What's new in exploration

	Vol. 226 No. 9
PERRY A. FISCHER, EDITOR

Subsea meets space. Researchers studying how to measure and detect extremely faint gravitational wave signals from outer space hit upon a novel idea that led to a breakthrough in fiber optic acoustic sensing. The research team, from the Centre for Gravitational Physics at Australian National University, worked with Dr. Ian Littler from the University of Sydney to develop the ground-breaking technique.

The technology is 100 times more sensitive than current acoustic techniques and the fiber optic sensors are deployable up to 100 km away from a central recording station without significant degradation of signal quality. Our industry could benefit tremendously.

The ANU-led team bettered the world record in fiber strain sensitivity by more than a factor of 100, and achieved it at the end of a 5-km long optical fiber. Patents have been applied for. The sensor is reported to detect acoustic waves “with almost unimaginable sensitivity.” It is described as being able to detect changes on the order of a human hair (100 micrometers) at an Earth-Moon distance, a sensitivity level known as sub-picostrain.”

The acoustic sensor is a variation on the well-known Fabry-Perot interferometer, where laser light is sent through the fiber and reflected at the end. If the end sensor has moved even minutely, it will show as a change in the interference pattern created by the sent light and the reflected light. This is already commercially available, but the difference here is that there are reflectors at both ends of the fiber. Light bounces back and forth many times before exiting the system, effectively magnifying the sensitivity threshold. This is a technique that is used in gravitational wave detection, to measure an extremely tiny warp in space-time due to massive astrophysical objects such as black holes and supernova.

The breakthrough is not just in the signal mechanics, but also in the ability to extract the laser interference signal due to minute changes from a sensor located at a great distance away, and with no loss in fidelity.

A Sydney-based Australian marine geotechnical services company, called Benthic Geotech, was the first to approach the team about jointly working toward full commercialization of the fiber sensors.

The obvious application would be a radical sensitivity increase in passive seismic monitoring, perhaps even hearing fluid flow itself rather than just the cracks and creaks from rock movement. On the potential problem side, if crowded areas and permanent seismic systems already suffer from noise pollution, this could prove to be too sensitive a receiver for those areas.

Paulsson Geophysical Services of Brea, California, is recording hundreds of small earthquakes in the SAFOD borehole, using the world’s longest borehole seismic receiver array. Borehole trajectory (blue); 80-level borehole array (red); San Andreas Fault (SAF) plane is the thin red line.
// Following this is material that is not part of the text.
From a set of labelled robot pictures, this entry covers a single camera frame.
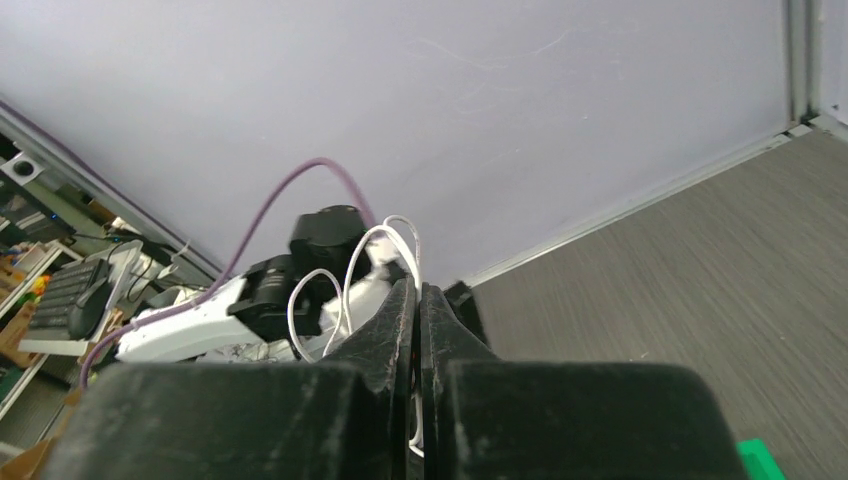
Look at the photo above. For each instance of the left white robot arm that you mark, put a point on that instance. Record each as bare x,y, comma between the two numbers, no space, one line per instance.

Unusual geo-dating technique. New isotopic measurements could show that some estimates of oil generation timing may be off by tens of millions of years. The technique of using rhenium-osmium as a radiogenic clock has only been possible within the last decade, But nowadays we can detect isotopes in the parts-per-trillion range. The technique has the potential to date many oil reservoirs worldwide, and could help identify the ages of source rocks from which known oil deposits originated.

Rhenium occurs at about 200 parts per trillion outside the Earth’s core. It comes in isotopic weights of 185 and 187. Rhenium-187 is very slightly radioactive, turning into osmium-187, with a half-life of 42.3 billion years. Thus, osmium very slowly collects more of the 187 isotope. It is a dreadfully slow and extremely rare radioactive clock. But we now have the technology to reliably measure this isotopic ratio.

The ratio can be affected, that is, reset, by various high-temperature processes acting on its parent rock. There is some noise introduced in ratios that are this small, and geo-dating may be impossible if the source rock is unknown.

Geologists David Selby and Robert Creaser from the University of Alberta, recently used the ratio to date the oil in Alberta’s oil sand deposits. They tested the black shale source rock, and then the oil, and compared the isotopic ratios in the two samples. The result was 112 ± 5.3 mya oil, which is 60 million years earlier than previously thought. What was important was the accuracy of the finding. It tries to pinpoint the time of oil genesis.

For petroleum exploration, knowing the age of hydrocarbons places constraints on where they might accumulate. In my view, the utility and accuracy of the new technique still needs some further validation before its utility is fully understood. But, it offers a new potential tool in certain circumstances.

SAFOD installed. The San Andreas Fault Observatory at Depth has successfully completed an 8.5-in., 13,082-ft borehole into the fault. “As we were drilling, all of a sudden the drill rate jumped and all this gas started to come up. This gave us an indication that we were going through a fault zone,” Gregory van der Vink said. He is project director for EarthScope, which is financed by the National Science Foundation to explore the structure and evolution of the North American continent in collaboration with the US Geological Survey.

The San Andreas Fault is one of the most active in the world, averaging a magnitude 2.0 earthquake every two years. The hope is to collect enough continuous pressure, temperature and seismic data during the 10- to 15-year life of the project to identify any patterns for earthquake prediction.